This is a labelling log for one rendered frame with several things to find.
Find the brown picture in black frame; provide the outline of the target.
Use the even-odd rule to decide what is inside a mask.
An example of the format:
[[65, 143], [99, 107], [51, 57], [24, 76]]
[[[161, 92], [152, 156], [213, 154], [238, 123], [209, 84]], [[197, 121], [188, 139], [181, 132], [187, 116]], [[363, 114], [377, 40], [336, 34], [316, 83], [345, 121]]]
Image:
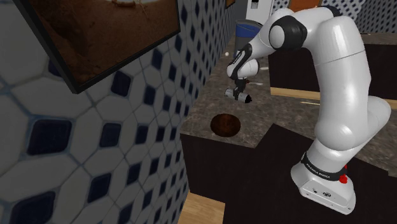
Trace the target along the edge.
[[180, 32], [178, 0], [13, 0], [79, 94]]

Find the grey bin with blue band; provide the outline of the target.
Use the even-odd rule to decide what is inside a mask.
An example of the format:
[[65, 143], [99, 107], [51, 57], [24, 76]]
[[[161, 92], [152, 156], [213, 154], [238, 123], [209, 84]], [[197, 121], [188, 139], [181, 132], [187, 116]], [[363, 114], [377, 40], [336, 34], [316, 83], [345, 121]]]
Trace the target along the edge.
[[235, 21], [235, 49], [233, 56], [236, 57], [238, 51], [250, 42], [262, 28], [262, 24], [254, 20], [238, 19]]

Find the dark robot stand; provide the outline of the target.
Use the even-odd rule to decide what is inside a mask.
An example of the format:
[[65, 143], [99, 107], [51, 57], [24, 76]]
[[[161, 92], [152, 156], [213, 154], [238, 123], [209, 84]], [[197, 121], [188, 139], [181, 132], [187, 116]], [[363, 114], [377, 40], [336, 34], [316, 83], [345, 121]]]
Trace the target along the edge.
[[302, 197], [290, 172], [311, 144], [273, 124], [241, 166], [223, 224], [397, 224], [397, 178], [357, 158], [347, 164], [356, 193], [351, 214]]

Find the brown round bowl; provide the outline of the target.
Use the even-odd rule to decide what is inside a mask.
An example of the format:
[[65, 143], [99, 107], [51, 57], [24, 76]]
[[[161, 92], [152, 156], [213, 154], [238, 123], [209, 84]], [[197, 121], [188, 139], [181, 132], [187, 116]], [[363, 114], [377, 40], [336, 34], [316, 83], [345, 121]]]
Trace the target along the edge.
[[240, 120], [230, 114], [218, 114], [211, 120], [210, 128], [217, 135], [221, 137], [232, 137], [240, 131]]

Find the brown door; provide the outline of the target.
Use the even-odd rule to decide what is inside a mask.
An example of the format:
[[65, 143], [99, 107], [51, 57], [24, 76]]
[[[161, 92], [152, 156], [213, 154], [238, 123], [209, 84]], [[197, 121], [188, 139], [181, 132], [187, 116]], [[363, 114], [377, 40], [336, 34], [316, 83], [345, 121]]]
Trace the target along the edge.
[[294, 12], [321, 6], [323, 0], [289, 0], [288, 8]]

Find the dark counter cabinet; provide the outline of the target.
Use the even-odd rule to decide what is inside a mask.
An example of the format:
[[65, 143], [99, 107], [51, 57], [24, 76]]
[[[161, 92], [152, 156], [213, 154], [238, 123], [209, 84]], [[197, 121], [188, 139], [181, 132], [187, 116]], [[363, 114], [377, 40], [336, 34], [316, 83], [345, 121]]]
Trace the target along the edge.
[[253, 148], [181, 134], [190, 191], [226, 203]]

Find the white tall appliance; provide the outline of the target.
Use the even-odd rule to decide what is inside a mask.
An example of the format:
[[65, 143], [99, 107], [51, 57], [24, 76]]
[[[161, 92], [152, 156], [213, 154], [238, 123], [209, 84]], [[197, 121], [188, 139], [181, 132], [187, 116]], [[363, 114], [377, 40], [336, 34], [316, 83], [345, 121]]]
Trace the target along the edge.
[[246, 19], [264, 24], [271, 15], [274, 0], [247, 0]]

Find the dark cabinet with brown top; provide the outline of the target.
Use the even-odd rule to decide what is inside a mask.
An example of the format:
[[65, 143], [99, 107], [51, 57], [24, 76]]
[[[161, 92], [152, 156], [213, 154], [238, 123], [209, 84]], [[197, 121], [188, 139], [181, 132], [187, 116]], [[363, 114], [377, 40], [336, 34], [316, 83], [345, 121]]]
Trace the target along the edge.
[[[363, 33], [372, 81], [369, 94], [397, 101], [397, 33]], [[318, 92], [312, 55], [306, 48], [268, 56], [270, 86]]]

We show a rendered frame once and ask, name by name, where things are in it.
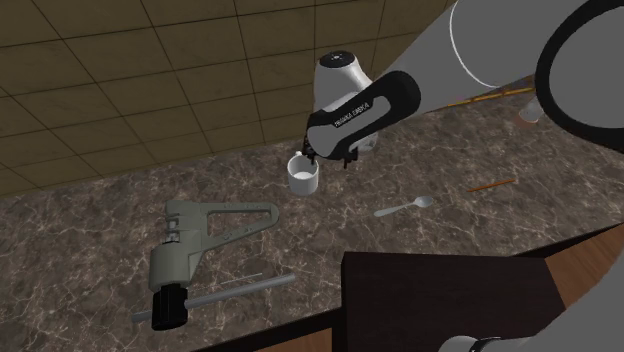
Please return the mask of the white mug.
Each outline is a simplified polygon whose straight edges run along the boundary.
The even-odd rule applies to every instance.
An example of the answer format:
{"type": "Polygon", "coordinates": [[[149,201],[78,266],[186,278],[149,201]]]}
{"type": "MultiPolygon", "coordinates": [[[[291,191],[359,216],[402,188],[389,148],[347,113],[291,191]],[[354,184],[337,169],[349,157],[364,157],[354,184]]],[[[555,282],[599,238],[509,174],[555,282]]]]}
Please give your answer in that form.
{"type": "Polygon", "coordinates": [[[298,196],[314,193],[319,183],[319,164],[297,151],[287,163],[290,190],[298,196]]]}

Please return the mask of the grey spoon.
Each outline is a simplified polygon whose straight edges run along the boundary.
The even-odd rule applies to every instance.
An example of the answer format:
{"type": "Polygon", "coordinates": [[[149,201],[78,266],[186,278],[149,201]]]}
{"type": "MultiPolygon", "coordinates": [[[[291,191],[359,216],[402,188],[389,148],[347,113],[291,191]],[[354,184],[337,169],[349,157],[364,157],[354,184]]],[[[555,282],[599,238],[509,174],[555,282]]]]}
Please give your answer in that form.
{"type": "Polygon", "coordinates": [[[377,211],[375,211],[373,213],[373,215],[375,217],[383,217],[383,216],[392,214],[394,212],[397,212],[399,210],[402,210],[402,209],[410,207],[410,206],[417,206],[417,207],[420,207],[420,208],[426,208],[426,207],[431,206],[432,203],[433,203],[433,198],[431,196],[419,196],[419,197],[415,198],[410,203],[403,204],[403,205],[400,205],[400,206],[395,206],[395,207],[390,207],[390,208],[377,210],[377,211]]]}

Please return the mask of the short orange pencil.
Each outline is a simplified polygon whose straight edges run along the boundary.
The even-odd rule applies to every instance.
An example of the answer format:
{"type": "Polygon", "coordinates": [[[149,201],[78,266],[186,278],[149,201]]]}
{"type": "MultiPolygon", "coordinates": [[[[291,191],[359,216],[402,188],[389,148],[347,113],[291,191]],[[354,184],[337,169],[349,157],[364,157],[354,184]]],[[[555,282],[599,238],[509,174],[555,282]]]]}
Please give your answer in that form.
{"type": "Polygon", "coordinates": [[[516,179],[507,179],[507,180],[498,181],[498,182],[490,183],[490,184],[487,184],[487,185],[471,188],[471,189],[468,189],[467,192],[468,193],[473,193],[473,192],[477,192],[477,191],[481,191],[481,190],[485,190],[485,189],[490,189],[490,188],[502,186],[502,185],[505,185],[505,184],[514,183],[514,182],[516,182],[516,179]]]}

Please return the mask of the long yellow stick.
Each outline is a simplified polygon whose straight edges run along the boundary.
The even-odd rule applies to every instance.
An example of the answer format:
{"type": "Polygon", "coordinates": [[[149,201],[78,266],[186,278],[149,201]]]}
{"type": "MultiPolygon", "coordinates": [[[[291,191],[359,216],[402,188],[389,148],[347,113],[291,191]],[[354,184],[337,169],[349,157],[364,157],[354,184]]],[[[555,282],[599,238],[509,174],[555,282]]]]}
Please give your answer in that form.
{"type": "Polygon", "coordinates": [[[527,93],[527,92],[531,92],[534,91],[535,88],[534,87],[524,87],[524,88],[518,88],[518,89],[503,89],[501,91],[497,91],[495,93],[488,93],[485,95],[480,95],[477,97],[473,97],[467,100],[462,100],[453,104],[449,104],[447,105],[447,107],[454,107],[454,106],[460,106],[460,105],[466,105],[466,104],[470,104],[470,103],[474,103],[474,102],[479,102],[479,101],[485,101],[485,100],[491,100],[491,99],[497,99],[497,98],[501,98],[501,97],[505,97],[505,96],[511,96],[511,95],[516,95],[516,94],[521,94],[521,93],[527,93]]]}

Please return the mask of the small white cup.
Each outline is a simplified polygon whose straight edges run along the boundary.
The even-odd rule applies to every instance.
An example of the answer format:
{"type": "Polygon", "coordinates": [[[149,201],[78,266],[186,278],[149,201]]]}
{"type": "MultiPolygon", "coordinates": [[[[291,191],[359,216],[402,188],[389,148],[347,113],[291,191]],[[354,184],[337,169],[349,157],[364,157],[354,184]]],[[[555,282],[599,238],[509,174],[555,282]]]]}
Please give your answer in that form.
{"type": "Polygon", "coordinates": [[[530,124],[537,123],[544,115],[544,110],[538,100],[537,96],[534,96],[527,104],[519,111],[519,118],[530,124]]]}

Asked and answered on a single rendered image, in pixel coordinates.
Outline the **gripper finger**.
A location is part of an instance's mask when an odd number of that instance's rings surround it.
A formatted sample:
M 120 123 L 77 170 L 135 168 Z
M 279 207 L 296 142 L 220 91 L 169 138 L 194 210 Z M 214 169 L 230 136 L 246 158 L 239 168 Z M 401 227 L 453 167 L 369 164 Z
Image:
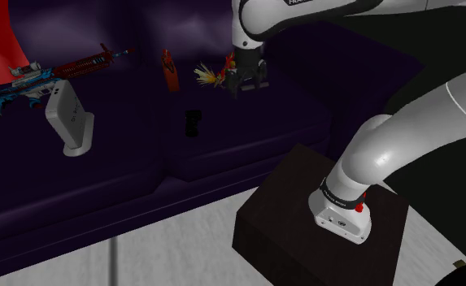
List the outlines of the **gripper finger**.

= = = = = = =

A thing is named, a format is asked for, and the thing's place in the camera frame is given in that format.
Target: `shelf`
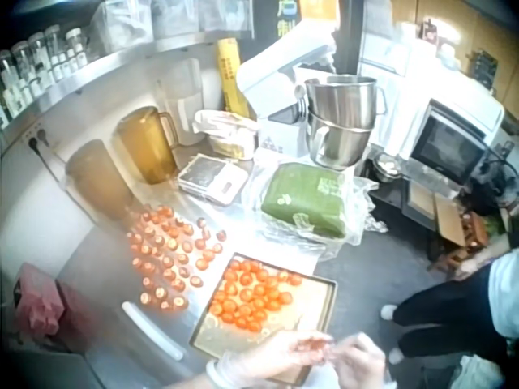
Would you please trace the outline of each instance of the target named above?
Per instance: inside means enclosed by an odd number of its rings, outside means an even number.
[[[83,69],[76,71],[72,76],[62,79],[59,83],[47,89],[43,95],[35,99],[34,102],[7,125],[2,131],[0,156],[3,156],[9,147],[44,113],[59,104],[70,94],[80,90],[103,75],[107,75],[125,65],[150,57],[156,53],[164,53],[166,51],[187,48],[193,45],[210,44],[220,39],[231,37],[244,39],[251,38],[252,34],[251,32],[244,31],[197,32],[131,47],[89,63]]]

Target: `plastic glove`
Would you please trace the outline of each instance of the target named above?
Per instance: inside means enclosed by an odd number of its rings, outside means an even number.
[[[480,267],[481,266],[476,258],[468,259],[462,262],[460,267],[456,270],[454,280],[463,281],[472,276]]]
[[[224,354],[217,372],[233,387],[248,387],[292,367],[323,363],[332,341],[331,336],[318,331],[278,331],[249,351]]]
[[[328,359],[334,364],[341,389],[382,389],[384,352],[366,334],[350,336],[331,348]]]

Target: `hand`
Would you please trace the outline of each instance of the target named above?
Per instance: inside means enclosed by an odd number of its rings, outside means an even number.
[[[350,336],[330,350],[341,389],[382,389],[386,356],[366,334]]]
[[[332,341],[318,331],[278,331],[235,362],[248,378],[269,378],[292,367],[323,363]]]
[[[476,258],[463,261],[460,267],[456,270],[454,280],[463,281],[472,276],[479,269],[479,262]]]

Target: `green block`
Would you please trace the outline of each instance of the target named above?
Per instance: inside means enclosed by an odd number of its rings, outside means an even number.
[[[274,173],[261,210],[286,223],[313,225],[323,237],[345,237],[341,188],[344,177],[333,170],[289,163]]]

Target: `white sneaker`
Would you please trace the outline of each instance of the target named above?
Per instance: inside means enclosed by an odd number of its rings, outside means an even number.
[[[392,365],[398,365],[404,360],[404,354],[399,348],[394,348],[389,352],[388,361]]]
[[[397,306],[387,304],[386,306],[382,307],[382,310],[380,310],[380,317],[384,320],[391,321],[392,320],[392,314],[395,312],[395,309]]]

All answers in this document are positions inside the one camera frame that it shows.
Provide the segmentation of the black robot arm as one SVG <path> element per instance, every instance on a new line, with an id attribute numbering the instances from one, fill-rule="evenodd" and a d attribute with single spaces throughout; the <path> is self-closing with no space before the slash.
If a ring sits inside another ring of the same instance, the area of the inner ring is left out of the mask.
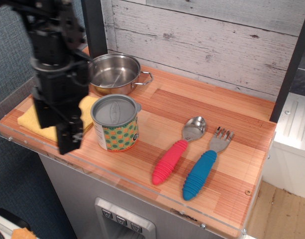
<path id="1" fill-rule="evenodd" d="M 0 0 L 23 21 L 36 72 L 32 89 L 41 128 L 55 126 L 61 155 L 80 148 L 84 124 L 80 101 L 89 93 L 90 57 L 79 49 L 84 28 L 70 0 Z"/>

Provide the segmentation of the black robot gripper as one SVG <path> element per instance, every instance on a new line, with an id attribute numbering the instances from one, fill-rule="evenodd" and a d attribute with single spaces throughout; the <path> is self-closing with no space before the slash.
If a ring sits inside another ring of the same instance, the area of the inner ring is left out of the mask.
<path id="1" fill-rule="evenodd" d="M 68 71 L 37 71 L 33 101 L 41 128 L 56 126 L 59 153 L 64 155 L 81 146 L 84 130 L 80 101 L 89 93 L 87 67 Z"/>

= = = = = = =

* **What is needed**
From the data above, copy out every line with the string "brown" in it.

* **Exercise result**
Find the brown picture in black frame; provide the outline of the target.
Find the brown round bowl; provide the outline of the target.
Find the brown door; provide the outline of the target.
Find the dark cabinet with brown top; provide the outline of the target.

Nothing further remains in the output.